Lakefront at Kapshagai

This is my last week in Kazakhstan, and I still have so much to share, and even more that I haven’t yet explored. To celebrate the end of my US tax dollar-supported adventure, I intend to post several times this week so that at least my American followers can feel like they got their money’s worth.
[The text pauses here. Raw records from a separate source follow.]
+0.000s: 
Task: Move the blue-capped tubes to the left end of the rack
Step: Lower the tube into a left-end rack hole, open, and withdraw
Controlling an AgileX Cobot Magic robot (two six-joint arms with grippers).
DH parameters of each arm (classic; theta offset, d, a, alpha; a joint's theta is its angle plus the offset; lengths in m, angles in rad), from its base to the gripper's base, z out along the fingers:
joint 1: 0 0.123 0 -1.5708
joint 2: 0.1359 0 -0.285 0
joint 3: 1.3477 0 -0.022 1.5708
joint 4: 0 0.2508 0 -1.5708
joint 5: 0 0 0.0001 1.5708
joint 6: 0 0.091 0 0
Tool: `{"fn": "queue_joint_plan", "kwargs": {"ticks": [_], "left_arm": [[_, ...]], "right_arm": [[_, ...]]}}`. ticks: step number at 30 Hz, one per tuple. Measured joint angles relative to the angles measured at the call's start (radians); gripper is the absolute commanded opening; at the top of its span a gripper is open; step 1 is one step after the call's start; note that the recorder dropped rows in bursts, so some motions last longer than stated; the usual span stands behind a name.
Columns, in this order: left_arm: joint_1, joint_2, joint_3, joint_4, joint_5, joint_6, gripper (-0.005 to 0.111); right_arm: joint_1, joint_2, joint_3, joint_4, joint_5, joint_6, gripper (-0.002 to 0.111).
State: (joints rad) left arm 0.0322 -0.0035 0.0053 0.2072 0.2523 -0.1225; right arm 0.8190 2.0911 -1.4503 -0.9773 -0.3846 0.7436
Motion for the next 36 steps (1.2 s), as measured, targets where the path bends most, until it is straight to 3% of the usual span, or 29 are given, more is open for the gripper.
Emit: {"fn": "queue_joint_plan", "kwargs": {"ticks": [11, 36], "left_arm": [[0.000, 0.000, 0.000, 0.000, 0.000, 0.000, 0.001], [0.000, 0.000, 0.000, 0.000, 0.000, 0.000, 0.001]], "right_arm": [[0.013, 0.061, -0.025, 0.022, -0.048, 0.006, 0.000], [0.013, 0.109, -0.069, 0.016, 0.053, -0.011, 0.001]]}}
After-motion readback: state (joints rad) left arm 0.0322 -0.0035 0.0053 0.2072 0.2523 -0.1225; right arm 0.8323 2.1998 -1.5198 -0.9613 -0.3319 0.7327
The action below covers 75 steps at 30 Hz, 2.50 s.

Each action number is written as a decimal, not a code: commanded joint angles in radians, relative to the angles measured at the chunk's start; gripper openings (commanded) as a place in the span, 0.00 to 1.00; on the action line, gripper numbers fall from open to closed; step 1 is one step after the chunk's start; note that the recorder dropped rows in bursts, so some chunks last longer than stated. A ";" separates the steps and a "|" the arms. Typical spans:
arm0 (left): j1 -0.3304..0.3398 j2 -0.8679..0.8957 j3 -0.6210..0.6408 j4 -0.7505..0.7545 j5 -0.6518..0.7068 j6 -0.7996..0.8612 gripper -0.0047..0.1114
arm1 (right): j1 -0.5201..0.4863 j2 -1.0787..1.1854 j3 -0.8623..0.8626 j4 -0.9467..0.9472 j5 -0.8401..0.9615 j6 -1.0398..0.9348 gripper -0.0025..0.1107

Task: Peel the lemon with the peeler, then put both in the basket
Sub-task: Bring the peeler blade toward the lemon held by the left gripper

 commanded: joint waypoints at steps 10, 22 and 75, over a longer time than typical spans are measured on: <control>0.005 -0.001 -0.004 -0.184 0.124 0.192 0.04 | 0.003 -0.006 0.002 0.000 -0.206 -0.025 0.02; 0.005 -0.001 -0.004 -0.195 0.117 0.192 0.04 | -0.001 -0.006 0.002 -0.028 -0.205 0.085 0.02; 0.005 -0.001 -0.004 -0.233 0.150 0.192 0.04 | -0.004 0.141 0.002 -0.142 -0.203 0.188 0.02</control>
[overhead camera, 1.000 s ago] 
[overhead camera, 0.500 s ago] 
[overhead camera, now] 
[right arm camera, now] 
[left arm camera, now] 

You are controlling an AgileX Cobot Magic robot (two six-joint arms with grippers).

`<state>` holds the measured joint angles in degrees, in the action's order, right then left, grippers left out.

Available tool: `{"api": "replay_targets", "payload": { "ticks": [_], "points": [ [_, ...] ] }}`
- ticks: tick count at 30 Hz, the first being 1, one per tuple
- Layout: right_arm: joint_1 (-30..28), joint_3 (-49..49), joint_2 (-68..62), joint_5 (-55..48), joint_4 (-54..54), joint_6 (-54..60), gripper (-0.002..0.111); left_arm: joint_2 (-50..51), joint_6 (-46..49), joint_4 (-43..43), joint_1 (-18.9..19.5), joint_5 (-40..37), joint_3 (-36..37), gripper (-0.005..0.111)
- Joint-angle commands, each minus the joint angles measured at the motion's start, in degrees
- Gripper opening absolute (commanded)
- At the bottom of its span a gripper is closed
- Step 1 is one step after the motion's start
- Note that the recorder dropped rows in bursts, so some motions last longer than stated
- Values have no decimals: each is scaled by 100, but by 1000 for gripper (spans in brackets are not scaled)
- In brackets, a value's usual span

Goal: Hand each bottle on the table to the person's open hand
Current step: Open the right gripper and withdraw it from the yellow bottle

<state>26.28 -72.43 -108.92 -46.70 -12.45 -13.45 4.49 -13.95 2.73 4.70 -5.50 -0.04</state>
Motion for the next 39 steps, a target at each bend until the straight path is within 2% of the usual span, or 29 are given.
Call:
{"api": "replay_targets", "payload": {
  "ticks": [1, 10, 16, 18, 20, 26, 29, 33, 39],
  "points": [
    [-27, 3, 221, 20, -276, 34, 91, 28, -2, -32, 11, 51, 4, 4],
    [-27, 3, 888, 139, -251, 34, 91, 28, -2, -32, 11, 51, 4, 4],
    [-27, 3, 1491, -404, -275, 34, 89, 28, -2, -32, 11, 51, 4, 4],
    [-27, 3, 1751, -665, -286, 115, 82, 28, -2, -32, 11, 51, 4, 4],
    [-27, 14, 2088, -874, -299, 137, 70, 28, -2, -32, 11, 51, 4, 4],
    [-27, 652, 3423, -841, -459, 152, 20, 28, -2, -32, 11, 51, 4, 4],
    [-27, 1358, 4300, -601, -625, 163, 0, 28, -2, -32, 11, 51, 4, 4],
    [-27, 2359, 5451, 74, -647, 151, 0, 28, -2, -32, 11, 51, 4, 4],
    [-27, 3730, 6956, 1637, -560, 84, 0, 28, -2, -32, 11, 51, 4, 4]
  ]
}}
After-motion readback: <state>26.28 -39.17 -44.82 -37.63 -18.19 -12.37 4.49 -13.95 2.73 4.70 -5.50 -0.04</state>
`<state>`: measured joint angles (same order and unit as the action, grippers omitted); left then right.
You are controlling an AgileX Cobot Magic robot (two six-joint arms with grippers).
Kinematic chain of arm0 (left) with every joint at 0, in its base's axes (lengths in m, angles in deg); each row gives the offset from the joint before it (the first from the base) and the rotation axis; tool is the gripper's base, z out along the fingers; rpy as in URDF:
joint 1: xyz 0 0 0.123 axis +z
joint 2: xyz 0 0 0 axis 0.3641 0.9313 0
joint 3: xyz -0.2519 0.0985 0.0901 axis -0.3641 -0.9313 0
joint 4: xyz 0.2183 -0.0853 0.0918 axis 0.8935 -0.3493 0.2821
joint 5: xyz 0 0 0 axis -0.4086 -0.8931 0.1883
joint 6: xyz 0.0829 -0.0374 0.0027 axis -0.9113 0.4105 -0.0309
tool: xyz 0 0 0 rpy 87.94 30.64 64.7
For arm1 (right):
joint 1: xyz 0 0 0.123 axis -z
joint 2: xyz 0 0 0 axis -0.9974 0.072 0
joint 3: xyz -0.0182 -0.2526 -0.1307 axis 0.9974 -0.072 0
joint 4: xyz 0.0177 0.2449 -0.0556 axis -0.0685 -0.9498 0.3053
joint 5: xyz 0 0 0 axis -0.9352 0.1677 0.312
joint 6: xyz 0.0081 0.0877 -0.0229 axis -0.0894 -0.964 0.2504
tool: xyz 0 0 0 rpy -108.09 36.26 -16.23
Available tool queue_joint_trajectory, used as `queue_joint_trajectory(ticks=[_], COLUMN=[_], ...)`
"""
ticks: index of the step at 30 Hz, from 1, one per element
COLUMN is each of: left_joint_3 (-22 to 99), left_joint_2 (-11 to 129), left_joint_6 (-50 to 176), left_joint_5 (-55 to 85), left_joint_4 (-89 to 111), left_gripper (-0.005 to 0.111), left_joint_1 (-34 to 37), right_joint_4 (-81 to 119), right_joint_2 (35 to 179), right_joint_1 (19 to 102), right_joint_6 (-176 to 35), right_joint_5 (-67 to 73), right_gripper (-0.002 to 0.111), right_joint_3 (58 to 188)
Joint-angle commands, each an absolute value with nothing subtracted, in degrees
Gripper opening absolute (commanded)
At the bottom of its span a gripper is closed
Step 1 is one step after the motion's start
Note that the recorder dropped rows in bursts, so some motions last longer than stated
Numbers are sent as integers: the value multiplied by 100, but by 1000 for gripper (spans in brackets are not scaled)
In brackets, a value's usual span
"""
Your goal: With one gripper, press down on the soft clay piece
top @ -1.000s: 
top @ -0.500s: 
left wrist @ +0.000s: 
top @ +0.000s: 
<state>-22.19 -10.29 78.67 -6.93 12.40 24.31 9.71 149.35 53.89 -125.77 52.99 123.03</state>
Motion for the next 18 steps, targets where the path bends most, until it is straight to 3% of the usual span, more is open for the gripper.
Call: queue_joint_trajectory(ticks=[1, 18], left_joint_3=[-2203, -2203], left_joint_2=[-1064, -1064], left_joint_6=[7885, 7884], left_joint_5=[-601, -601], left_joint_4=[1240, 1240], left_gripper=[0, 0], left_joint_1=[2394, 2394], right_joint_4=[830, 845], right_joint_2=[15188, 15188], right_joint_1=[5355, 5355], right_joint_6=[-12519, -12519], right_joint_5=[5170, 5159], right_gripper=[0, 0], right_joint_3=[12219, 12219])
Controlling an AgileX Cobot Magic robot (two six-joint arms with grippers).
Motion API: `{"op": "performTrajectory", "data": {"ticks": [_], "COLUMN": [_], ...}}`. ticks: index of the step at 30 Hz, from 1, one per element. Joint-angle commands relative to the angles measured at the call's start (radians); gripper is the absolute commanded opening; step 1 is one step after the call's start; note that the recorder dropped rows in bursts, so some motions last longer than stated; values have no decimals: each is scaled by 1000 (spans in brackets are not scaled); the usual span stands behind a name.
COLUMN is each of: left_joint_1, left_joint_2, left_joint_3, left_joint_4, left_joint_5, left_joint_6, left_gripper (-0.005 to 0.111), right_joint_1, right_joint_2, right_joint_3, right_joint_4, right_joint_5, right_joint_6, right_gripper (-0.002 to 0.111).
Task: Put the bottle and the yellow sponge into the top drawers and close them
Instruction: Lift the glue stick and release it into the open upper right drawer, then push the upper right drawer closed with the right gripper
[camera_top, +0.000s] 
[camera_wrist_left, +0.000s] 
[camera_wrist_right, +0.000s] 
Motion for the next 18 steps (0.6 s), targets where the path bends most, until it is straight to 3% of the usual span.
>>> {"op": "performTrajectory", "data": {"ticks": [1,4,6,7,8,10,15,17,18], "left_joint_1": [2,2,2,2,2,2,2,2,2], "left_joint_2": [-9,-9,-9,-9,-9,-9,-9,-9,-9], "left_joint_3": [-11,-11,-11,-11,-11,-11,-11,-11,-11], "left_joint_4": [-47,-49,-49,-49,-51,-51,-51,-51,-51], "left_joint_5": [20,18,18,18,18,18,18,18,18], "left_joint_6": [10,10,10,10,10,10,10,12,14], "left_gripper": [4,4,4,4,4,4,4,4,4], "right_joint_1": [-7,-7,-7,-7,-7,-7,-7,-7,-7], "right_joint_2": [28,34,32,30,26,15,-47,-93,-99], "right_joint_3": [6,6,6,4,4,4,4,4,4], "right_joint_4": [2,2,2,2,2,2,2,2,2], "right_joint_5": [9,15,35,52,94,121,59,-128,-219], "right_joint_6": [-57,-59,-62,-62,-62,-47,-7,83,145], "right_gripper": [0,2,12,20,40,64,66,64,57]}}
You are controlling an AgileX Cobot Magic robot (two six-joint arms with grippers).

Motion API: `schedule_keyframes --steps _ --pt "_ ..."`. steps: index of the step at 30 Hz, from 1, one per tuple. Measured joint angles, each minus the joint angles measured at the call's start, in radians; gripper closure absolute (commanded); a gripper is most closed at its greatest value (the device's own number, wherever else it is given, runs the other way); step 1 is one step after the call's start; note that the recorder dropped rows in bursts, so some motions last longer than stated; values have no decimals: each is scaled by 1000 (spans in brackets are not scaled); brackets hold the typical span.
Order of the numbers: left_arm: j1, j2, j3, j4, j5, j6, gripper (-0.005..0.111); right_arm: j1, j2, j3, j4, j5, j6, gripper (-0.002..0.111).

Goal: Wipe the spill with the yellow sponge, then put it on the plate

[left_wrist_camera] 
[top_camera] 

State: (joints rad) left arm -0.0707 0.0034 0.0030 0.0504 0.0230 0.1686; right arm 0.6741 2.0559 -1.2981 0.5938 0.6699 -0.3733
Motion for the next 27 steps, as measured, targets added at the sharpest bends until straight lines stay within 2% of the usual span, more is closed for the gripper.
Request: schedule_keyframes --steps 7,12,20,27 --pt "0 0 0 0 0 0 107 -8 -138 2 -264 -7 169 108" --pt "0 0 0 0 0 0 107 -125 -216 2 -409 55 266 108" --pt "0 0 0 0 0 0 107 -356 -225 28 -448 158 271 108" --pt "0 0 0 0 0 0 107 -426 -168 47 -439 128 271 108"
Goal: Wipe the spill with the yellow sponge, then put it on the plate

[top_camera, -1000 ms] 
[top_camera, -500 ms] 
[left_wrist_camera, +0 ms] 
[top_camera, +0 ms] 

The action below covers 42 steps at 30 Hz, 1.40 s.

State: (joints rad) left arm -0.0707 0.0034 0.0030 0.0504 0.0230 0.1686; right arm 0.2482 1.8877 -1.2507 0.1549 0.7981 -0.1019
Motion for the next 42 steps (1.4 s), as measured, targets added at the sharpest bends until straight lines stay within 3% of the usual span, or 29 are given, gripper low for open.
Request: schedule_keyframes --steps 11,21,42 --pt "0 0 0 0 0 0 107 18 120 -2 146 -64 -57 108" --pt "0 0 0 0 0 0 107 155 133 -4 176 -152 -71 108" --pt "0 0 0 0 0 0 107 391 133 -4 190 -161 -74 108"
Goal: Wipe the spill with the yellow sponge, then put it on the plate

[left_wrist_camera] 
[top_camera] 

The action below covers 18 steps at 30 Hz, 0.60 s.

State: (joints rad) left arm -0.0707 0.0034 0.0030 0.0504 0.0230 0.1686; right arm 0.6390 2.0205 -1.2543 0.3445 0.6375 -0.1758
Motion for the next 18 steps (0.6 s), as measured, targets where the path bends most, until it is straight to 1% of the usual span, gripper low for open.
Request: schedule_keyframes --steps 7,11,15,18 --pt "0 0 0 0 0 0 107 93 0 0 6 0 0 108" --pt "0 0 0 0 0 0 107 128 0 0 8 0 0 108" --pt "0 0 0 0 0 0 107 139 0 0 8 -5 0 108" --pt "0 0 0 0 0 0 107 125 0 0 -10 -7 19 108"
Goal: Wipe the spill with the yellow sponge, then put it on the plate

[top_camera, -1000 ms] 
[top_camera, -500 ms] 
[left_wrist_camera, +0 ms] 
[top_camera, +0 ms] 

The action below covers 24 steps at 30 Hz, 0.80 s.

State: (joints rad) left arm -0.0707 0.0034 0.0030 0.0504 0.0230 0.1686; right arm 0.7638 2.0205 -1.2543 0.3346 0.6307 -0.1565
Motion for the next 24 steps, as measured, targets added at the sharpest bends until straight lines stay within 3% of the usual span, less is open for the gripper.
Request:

Last Saturday I made it out to Kapshagai (alternately Kapchagay), a city on a reservoir along the Ili river. I’ve been hearing about Kapshagai since I was first in Kazakhstan last May, but it wasn’t until this weekend that I finally took the hour-and-a-half, USD 7/person taxi ride. Kapshagai is a popular summer weekend destination for Almaty residents and has been since the reservoir was created in the 1960s by the construction of a dam. “Resorts” and beaches (man-made?) along the banks offer a version of an island vacation in this landlocked desert country. However, the effect is ruined by the old industrial complexes: Kapshagai is also, and has long been, an industry town. The giant tombs of deceased and decaying Soviet manufacturing plants dot the landscape just beyond the beaches.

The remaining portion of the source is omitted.